8番出口の話

あいさつ

連日失礼致します、早々の書き手不足に若干の不安を覚えているヤタガラスです。

 

ご存じない方には奇怪に見える記事タイトルを引っ提げておりますが、ちゃんとゲームのお話ですのでご安心ください。昨日は個人的な趣味を前面に押し出したゲーム紹介でしたが、今日は一転して直近の流行りに乗っかっておこうかと思います。

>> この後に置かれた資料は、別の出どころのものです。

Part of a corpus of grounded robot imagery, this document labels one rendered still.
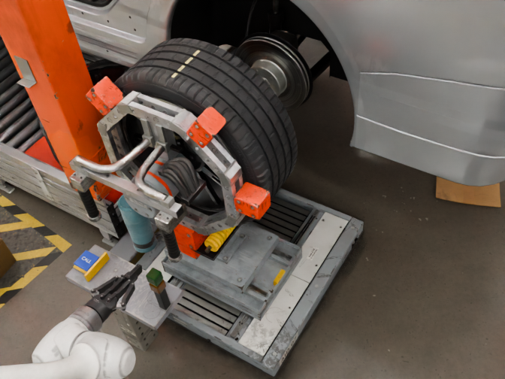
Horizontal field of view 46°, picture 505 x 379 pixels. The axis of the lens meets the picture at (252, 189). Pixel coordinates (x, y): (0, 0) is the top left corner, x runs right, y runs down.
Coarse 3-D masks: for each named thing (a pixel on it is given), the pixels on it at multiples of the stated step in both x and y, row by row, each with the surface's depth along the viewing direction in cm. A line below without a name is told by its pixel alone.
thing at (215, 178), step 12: (156, 96) 184; (132, 120) 208; (132, 132) 211; (132, 144) 213; (180, 144) 206; (144, 156) 218; (192, 156) 207; (204, 168) 201; (216, 180) 202; (204, 192) 221; (216, 192) 219; (192, 204) 218; (204, 204) 216; (216, 204) 213
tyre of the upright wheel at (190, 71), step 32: (160, 64) 182; (192, 64) 180; (224, 64) 181; (160, 96) 182; (192, 96) 173; (224, 96) 176; (256, 96) 181; (224, 128) 175; (256, 128) 179; (288, 128) 190; (256, 160) 180; (288, 160) 195
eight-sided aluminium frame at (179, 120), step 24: (144, 96) 181; (168, 120) 173; (192, 120) 174; (120, 144) 208; (192, 144) 175; (216, 144) 177; (216, 168) 176; (240, 168) 180; (192, 216) 215; (216, 216) 206; (240, 216) 193
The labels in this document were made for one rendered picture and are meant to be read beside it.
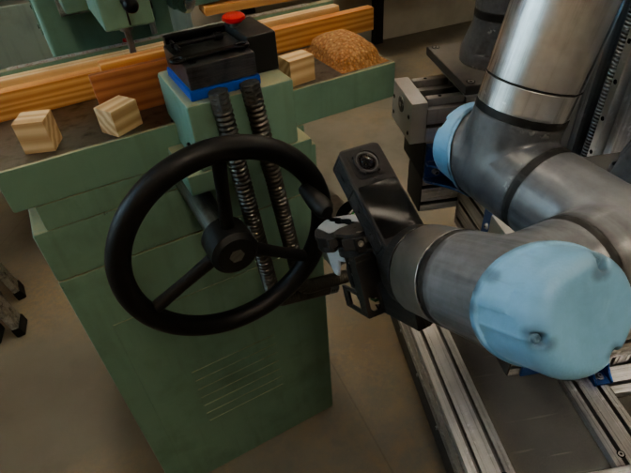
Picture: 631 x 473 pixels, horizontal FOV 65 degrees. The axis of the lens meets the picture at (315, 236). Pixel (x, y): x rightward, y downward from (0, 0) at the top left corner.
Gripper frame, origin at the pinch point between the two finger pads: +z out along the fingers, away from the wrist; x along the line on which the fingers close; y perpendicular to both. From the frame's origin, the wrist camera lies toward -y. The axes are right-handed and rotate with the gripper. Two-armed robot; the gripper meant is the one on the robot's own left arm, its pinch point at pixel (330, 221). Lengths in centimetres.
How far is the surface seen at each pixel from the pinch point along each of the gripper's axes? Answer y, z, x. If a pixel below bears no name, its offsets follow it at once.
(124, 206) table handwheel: -8.1, 0.3, -21.3
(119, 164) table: -12.8, 18.5, -20.7
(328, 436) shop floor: 65, 56, 6
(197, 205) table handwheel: -5.0, 12.7, -12.9
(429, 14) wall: -67, 265, 209
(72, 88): -25.3, 29.1, -23.7
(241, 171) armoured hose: -8.0, 9.0, -6.7
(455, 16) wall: -63, 267, 232
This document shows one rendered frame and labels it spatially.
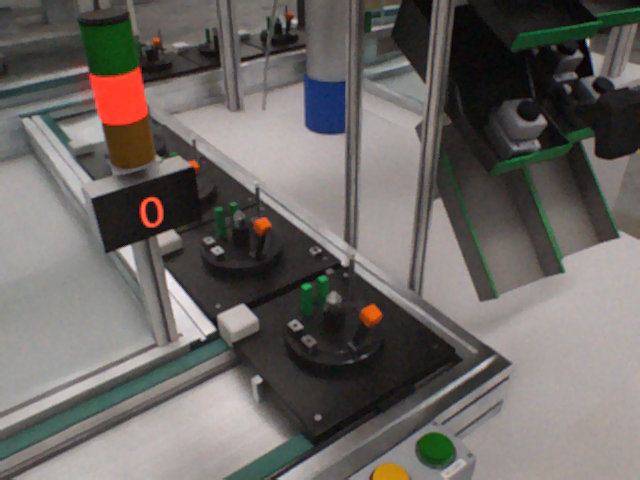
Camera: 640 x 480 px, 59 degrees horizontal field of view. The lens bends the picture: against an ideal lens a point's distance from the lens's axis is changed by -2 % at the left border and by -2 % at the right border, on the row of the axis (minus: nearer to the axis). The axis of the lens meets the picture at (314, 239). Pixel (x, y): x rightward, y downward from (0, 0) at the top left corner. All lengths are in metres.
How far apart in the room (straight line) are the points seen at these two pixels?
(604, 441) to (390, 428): 0.32
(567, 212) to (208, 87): 1.23
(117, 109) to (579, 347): 0.79
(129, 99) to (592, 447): 0.74
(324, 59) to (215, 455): 1.11
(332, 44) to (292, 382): 1.03
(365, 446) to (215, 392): 0.23
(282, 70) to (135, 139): 1.43
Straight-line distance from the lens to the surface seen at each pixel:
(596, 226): 1.06
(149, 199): 0.67
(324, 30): 1.57
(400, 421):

ということで、今日は『8番出口』の話をしていきます。

 

8番出口とは

8番出口』は、2023年11月29日(日本時間30日)にリリースされた短編のウォーキングシミュレーターです。
リリースから間もなく、多くのストリーマーによって取り上げられ話題になりました。
馴染み深くも少し不気味な地下鉄の通路にて、プレイヤーは8番出口からの脱出を試みます。

ルールは以下の4つです。

 

異変を見逃さないこと

 

異変を見つけたら、すぐに引き返すこと

 

異変が見つからなかったら、引き返さないこと

 

8番出口から外に出ること

 

 

...はい、ちょっと分かりませんね。

ということで、詳しめの説明です。
プレイヤーは、メインの長い通路と繋ぎの短い通路3本が階段状に直角につながれた構造が無限ループする空間に閉じ込められます。道の構造だけでなく、通りかかるサラリーマンのおじさんまで毎回欠かさず出現します。

 

とはいえ完全なループというわけではなく、メインの通路には「異変」が起きたり、起きなかったりします。異変は、そうはならんやろって感じの明らかなものから、注意深く通路を記憶して観察しないと分からないものまで様々です。
メインの通路を通る過程で、異変を発見したら通路を逆行、異変がなければ通路を順行することで、少しづつ8番出口に近づいていくことができます。

 

繋ぎの廊下には、現在のクリア段階が「出口(〇)→」という形で黄色の案内標識に表示されます。
初期位置は「0番出口」という判定になっており、そこからメイン通路を1度通過する、または異変を見つけて引き返すたびに、繋ぎの通路での表記が「出口1」、「出口2」と増えていきます。1度でも異変の判別を誤ってしまうと0番に戻されるわけですね。

 

ということで、8回連続で異変の有無を当てて8番出口から脱出する、というのがゲームの流れです。

 

8番出口の魅力

ここまでの説明ですと、何となく「間違い探し」っぽいゲームに聞こえるところですが、存外それだけにとどまらない魅力があります。
ここでは、個人的な見解としてこのゲームが広まった理由を提示させて頂きます。

 

この頃多くのウォーキングシミュレーターが人気を集めていますが、中でも『8番出口』は(少なくとも日本人にとっては)非常に馴染み深い環境を取り上げており、値段とプレイの負担も控えめなため、かなりとっつきやすい部類かと思います。
配信者向けなポイントとしては、そうはならんやろって感じのハチャメチャな異変が出現したり、逆にかなりの難関異変があったりで、様々なリアクションが生じる要素の存在が挙げられます。それでいて、まったく分からない理不尽な異変がないことも、この手のゲームとしては非常に優れた要素だと思います。
視聴者視点でもゲームに参加することが可能な上、一度見破った異変は何度も発生しないように設計されているようなので、飽きが来づらいことも人気の理由の一つかと思います。
配信者に限らず、複数人でワイワイしながらプレイしても楽しめるかと思います。

 

では、私のようなソロプレイヤーの場合はどうかというと、正直一人でプレイし続けるには聊か寂しすぎる感じがあります。
一方で、そんな寂しさを意に介さず果敢にも挑戦し、偉大な記録を残す猛者たちもいるようです。
端的にお話ししますと、リリースから1週間もたたずにRTAのレギュレーションが確立されるに至りました。
Speedrun.com上では、単純なクリア速度を競う「Beat The Game」、発生した異変を判別した上でクリアする「Find Anomalies」、すべての異変を発見する「All Anomalies」、バグ技(現在アップデートで対応済み)を利用する「Glitched」の4カテゴリーが設置されており、一番オーソドックスな「Beat The Game」の世界記録は、記事執筆時点で70秒を切っています。

理論値を目指した多分な乱数要素との闘いは、今しばらく続きそうです。

 

おわりに

私自身、昨日突貫で購入・プレイさせていただきましたが、単純なゲームシステムながら、見た目以上の奥深さを感じました。加えて、環境を変え、異変を変えればまた新たな無限空間が出現し得るような、高い汎用性も垣間見えるゲームです。まだリリースから1週間なので今後の展開は読めませんが、個人的にはシリーズ化を期待したいところですね。

 

日常の中の一場面をテーマにした、ちょっと不気味で不思議な地下通路での怪奇とアハ体験に興味がある方は、ぜひぜひプレイしてみてください!